Я протянул ему руку на прощанье, и он подал свою. Внезапно я ощутил теплое чувство к этому человеку, который приносил мне облегчение в дни моего недолгого пребывания здесь. Странным образом он олицетворял собой для меня все хорошее и плохое, что есть в русском характере, и о чем Бабута так часто говорила мне.

Когда он пожимал руку, я сразу припомнил его слова про Эльбу, и мое рукопожатие перешло в крепкое объятие. Психологи, возможно, определили бы, что я подвержен так называемому "стокгольмскому синдрому", но я в этот момент обнимал не столько своего тюремщика, сколько добросердечного ветерана войны, который когда-то питал хорошие чувства к американцам.

Я повернулся, мы с надзирателем пошли к дверям и затем молча по коридорам в комнату для свиданий, где оставались Руфь, Комз и Сергадеев с неизвестным мне мужчиной.

Полковник сообщил, в какое время по утрам я должен буду звонить ему, мы попрощались за руку. Потом я взял свои вещи и снова в сопровождении надзирателя, на этот раз втроем — Руфь, Комз и я — мы прошли коридорами, спустились по лестнице, подошли к застекленной будке у ворот. Ощущение свободы переполняло меня: мне хотелось взлететь!

— Ты свободен пока лишь наполовину, — прошептала мне Руфь, разгадав овладевшие мной чувства и понимая их преждевременность. — Сейчас начинается вторая часть, не менее, если не более, трудная. Не забывай, тебя как бы похитили, и ты остаешься заложником.

Когда мы переступили порог тюрьмы и во дворе нас окутал прохладный ночной воздух, какие-то фотографы-кэгэбисты начали снимать нас. Я подумал сначала, что это американские репортеры, но Руфь заслонила меня. Она знала, что советская милиция перегородила улицу и не пускает сюда ни одного представителя прессы. Вынув из сумки фотоаппарат, она тоже стала делать снимки непрошенных фотографов, ослепляя их вспышками.

Не желая лишних осложнений, Комз поспешил усадить нас в свой блестящий черный "кадиллак". Когда водитель завел мотор, я посмотрел на свои часы. Было 8.47 вечера.

* * *

Напряжение последних двух недель стало спадать. Разом исчезла апатия, охватившая меня в тюрьме. Больше всего мне хотелось сейчас выпрыгнуть из машины и отпраздновать свое освобождение с американскими и западными журналистами, собравшимися в конце улицы. Я им был во многом обязан: они не давали заглохнуть сообщениям о моем положении, поддерживали Руфь. Все они так или иначе сыграли немалую роль в том, что я сейчас находился вне стен Лефортова.
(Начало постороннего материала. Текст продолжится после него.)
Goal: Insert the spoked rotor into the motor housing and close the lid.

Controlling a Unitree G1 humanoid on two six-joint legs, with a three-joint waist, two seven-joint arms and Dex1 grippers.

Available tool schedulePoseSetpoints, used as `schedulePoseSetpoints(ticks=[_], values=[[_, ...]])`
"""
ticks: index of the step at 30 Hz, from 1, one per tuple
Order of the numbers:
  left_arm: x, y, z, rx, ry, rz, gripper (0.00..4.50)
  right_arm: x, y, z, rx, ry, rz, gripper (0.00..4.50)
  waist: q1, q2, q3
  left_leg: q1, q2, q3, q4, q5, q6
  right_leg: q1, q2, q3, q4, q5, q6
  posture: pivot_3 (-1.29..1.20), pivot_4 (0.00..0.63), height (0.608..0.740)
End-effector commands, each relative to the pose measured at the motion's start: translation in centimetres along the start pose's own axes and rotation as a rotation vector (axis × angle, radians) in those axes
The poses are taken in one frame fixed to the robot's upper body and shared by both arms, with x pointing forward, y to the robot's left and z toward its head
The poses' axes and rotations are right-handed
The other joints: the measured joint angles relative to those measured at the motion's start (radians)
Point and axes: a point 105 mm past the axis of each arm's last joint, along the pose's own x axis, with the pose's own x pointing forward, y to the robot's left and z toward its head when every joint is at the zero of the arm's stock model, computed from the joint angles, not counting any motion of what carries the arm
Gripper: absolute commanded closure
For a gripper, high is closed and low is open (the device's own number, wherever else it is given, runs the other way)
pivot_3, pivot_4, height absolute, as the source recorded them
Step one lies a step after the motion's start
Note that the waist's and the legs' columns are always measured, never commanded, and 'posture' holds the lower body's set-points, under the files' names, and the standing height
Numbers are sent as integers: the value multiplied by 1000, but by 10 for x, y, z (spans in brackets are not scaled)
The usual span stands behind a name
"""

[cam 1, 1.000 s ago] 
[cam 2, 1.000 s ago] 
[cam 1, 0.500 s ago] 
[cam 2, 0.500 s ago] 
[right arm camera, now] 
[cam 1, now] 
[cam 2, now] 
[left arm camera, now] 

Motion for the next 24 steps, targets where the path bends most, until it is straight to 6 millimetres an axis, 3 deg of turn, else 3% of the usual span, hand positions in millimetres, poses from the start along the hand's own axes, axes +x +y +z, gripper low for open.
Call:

Когда наш лимузин с американским флажком на правом крыле проезжал мимо того места, дальше которого им не разрешали пройти, журналисты издали приветственный клич. Милиционеры и люди в штатском молча взирали на них.

Потом мы все-таки остановились, я выскочил из машины и, с трудом собравшись с мыслями, стал объяснять коллегам — сначала по-английски, потом по-французски, для телекомментатора из Парижа, — условия своего освобождения, не забыв выразить благодарность Горбачеву и Рейгану за их добрую волю и здравый смысл. Одновремнно я заметил, что еще не нахожусь полностью на свободе: "Просто я сменил плохую гостиницу на лучшую…"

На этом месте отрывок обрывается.